— Records drawn from a dataset —
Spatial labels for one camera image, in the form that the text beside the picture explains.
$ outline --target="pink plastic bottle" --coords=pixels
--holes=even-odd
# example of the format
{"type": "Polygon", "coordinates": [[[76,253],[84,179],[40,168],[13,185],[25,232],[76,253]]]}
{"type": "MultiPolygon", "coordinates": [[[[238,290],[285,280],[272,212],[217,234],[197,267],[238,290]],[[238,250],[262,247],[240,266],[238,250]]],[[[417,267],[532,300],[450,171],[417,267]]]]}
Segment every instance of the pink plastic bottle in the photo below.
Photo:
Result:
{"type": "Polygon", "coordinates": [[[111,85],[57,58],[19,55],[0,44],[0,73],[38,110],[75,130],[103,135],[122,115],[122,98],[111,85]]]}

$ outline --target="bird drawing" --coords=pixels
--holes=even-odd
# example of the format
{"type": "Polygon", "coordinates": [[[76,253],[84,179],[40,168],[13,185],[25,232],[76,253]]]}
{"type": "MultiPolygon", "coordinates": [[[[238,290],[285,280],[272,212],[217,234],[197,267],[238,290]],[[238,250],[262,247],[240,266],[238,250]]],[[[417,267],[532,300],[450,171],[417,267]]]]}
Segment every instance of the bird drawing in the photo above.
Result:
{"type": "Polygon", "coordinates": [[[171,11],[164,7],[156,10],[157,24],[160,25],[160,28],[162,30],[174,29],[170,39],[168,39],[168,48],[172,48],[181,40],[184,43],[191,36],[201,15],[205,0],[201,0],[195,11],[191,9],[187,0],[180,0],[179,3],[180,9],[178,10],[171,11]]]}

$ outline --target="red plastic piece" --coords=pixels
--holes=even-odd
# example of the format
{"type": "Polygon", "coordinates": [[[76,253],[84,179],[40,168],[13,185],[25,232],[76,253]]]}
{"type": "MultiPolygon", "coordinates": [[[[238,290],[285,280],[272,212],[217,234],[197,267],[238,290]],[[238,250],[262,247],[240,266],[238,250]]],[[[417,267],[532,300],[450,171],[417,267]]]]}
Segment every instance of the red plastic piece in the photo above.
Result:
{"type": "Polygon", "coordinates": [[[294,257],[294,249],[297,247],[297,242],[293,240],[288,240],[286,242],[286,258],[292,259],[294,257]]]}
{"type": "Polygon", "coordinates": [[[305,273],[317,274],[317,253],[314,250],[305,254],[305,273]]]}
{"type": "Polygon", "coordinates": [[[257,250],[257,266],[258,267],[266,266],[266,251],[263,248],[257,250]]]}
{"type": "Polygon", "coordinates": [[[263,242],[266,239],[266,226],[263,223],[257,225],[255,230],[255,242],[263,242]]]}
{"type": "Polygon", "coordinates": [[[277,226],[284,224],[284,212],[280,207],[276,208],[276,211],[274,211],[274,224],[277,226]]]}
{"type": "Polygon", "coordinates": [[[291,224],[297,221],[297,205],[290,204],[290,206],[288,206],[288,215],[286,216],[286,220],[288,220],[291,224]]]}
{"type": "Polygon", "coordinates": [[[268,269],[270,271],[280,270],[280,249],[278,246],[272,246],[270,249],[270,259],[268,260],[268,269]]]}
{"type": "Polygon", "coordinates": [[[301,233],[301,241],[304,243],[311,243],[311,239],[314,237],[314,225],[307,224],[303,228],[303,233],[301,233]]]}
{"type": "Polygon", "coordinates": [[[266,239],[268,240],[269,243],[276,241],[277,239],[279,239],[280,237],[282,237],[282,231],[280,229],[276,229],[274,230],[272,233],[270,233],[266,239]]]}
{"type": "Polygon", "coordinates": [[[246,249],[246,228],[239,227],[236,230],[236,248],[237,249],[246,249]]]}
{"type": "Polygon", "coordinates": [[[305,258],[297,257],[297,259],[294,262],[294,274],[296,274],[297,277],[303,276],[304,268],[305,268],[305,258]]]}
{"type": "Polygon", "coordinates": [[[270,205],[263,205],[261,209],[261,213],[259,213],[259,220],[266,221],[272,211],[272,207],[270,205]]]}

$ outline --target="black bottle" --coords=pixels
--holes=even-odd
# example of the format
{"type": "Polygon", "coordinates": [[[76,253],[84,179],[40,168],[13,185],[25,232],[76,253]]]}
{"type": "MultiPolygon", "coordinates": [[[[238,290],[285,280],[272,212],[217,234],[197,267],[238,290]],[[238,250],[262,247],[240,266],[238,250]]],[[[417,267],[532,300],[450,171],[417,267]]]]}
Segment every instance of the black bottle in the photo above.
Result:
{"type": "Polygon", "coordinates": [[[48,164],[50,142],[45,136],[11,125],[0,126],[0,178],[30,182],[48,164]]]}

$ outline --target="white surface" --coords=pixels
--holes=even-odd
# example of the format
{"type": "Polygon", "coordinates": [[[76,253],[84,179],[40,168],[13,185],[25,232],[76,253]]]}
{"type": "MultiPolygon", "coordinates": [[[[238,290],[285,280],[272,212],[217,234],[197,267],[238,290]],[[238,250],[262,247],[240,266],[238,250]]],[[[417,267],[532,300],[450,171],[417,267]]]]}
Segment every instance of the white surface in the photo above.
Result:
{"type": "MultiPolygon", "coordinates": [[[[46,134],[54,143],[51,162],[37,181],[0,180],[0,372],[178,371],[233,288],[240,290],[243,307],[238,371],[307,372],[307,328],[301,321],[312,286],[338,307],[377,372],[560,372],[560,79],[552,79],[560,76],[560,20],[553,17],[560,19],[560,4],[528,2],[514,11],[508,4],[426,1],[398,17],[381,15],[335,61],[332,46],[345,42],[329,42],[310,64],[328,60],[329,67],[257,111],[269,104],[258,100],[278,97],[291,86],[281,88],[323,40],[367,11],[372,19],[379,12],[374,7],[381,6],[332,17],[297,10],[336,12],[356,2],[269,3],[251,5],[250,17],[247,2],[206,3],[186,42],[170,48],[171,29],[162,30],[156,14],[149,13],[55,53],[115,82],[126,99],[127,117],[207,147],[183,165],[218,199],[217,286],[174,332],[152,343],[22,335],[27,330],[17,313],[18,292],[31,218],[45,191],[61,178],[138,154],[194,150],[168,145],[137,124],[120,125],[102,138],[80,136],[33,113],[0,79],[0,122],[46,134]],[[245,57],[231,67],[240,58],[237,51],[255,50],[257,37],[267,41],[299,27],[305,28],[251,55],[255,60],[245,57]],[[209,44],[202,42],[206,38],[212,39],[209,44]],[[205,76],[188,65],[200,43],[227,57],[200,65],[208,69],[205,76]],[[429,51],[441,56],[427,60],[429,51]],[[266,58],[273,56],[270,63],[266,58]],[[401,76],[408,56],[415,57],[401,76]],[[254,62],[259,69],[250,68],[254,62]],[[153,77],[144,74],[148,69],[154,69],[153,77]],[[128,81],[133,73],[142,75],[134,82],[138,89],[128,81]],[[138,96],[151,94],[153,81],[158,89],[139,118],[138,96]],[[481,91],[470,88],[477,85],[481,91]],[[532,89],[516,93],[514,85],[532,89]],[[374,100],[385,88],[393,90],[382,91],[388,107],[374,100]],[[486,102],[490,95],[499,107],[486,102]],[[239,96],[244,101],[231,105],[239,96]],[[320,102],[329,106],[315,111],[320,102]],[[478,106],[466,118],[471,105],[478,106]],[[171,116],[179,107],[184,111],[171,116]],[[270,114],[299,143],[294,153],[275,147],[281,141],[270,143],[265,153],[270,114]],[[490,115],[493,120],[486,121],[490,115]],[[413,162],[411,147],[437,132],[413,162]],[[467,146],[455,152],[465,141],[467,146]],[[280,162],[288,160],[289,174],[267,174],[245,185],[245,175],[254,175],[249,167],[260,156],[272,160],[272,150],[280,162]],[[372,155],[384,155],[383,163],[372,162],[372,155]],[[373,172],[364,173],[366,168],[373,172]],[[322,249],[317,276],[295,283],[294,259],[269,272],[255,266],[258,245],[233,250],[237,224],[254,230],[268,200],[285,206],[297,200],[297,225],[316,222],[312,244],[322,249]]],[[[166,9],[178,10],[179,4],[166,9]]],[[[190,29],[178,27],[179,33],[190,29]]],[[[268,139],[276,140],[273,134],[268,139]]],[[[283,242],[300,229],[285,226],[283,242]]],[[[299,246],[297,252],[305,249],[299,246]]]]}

— Problem requirements —
Of all the entries above, retype exactly the lines from the line with "Segment every instance of the bird" to the line with "Segment every instance of the red", both included, and no others.

— Reply —
Segment every instance of the bird drawing in the photo above.
Result:
{"type": "Polygon", "coordinates": [[[171,11],[164,7],[156,10],[157,24],[160,25],[160,28],[162,30],[174,29],[170,39],[168,39],[168,48],[172,48],[181,40],[184,43],[191,36],[201,15],[205,0],[201,0],[195,11],[191,9],[187,0],[180,0],[179,3],[180,9],[178,10],[171,11]]]}

$ outline --target="red plastic piece" --coords=pixels
--holes=even-odd
# example of the format
{"type": "Polygon", "coordinates": [[[76,253],[84,179],[40,168],[13,185],[25,232],[76,253]]]}
{"type": "MultiPolygon", "coordinates": [[[[238,290],[285,280],[272,212],[217,234],[197,267],[238,290]],[[238,250],[262,247],[240,266],[238,250]]],[[[417,267],[532,300],[450,171],[417,267]]]]}
Segment every instance of the red plastic piece in the photo above.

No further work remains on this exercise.